I was lured into this room by the banner which advertised a comparison between their current C328 integrated (50wpc, $549) and their vintage then groundbreaking 3020 from the early 1970s ($150, 20wpc). Using small two-way Paradigm monitors, the same program material played through both amps, switching quickly between vintage and current models. While the newer one was the more dynamic and open, I clearly preferred the classic 3020, finding it more natural particularly in the upper midrange and treble where the C328 exhibited more grain and hash. In fact, I quietly said to the gent running this room. I think the explanation lies in this excerpt I found on NAD's website:

"NAD designers have shunned conventional power-hungry linear power supplies and Class A/B output stages that waste nearly half the energy consumed as heat rather than sound. Instead, they have developed even better performing circuits based on switch-mode power supplies and Class D output stages." In other words, they save energy and money which is nice, but what about the sound? Of course there are some great class D amps but I think NAD missed the mark in their current attempt to provide good sound at an affordable price.
There was a reverential hush that came over people when they entered this room, such was the powerful atmosphere of the operatic aria being played. This was apparently the world premier of the Raidho XT-5 speakers (€39'600/pr) and they made quite a splash! In contrast to the bulging racks of electronics in many other rooms, fronting these speakers was the simplicity of the one-box handsomely designed Aavik U-300 integrated amplifier ($30'000) and Nagra CD player (plus cables of course). Finito! 
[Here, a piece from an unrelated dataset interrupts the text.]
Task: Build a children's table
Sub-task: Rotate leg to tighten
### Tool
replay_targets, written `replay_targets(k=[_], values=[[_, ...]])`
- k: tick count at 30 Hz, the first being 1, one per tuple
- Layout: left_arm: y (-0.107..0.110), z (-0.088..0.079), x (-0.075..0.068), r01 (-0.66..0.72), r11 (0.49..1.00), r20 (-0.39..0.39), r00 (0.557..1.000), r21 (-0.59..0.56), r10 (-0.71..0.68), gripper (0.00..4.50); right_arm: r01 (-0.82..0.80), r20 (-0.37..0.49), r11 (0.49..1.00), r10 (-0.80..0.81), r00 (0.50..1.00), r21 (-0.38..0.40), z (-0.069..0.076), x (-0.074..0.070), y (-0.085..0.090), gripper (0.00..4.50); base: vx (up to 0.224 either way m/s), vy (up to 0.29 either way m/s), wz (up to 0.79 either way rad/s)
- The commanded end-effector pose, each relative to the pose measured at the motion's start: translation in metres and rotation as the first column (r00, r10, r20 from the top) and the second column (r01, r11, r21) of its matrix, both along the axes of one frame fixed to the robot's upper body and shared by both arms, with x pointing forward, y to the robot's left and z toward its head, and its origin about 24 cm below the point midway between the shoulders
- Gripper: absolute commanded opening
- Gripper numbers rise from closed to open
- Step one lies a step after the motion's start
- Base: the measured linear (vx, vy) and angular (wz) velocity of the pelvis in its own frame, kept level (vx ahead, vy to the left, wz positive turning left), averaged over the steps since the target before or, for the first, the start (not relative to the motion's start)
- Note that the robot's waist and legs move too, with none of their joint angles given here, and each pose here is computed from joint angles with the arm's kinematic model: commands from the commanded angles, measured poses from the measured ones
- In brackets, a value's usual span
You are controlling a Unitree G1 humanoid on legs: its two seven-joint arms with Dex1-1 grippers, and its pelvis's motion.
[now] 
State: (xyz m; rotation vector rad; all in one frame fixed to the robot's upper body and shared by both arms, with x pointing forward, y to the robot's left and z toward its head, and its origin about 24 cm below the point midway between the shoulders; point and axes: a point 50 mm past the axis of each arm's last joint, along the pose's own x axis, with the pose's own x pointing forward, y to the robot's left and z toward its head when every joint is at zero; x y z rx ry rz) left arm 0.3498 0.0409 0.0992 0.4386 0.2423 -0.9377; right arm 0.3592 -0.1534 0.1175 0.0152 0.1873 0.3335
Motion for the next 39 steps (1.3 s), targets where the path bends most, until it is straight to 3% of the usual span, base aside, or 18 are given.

While Googling to find prices for this room, I came across a YouTube video uploaded by Suncoast Audio LLC that actually conveys some of the majesty of the sound in this room. Take a listen and then multiply by ten! This was a first-class operation all the way, with the Raidho rep dressed in a suit and pausing the music to give a stepwise explanation of the considerable technological prowess behind the manufacture of these special ceramic cones. There was a second Raidho room too, showing the smaller two-way Raidho D1.1. It was also mighty impressive. When someone asked about the efficiency of the speakers, the rep explained that they were not very efficient and that higher-powered solid-state amplification was recommended.  He followed by saying that he used to be a tube amp guy but when he heard these speakers, he became convinced that he had to have them - even if it meant selling his tube amps. I must say that I can understand his thinking even though I have used nothing but tube equipment in my main system since 1987!

Having owned a pair of Revel Ultima Studios, I was interested to see what kind of progress had been made to their line. On demo were Revel F228BE prototypes built into Revel F208 enclosures. I also got my first glimpse of the new Mark Levinson 515 turntable ($10'000, manufactured by VPI with Levinson design cues). There was a Levinson 519 digital source player ($17'000) as well as a Levinson 585.5 integrated amplifier with phono module ($16'000). The venerable Kevin Voecks conducted the presentation and gave an excellent explanation of the concentrated team effort that went into the newly designed midrange and tweeter: ultra-low distortion motors with better linearity, improved heat transfer from the voice coil and a carefully designed wave guide for the tweeter to match dispersion with the midrange driver. 

He emphasized this matched dispersion as being paramount for the coherent sound between the two drivers. Indeed, there was no picking out the tweeter's presence when several digital tracks played. Bass performance was no less impressive as evidenced by a very interesting track from Boris Blank and Malia from the album Convergence. I still own a number of vintage Levinson preamps so it was heartening to see that Harman International are still pushing the envelope with their Levinson range. I was beginning to wonder for a while some years back..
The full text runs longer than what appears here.